Repeat the lines of the data that follow, please, starting at the first and stopping after the one with "yellow plastic bag".
::::::
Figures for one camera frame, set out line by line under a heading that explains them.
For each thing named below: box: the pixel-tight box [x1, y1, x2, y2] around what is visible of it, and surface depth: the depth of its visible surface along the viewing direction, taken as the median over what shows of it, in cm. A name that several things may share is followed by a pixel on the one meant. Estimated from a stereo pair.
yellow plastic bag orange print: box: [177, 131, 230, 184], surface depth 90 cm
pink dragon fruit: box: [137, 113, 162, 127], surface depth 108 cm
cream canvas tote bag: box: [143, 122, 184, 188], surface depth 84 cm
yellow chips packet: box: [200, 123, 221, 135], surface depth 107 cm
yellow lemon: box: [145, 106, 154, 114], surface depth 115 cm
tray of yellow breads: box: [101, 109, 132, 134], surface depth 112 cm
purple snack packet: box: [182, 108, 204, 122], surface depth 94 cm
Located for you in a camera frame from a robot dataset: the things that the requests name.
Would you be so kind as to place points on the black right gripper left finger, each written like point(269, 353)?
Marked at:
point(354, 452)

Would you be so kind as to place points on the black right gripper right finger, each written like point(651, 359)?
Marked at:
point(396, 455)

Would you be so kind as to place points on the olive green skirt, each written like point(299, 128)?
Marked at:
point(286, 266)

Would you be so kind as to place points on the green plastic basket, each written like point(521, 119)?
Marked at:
::::::
### [Exercise result]
Figures for one camera frame, set out line by line under a heading that explains them.
For each thing named below: box: the pixel-tight box [x1, y1, x2, y2] around what is visible of it, and surface depth: the depth of its visible surface along the viewing direction, taken as the median over what shows of it, in cm. A name that several things may share is followed by a pixel on the one meant. Estimated from a stereo pair.
yellow plastic bag orange print: box: [177, 131, 230, 184], surface depth 90 cm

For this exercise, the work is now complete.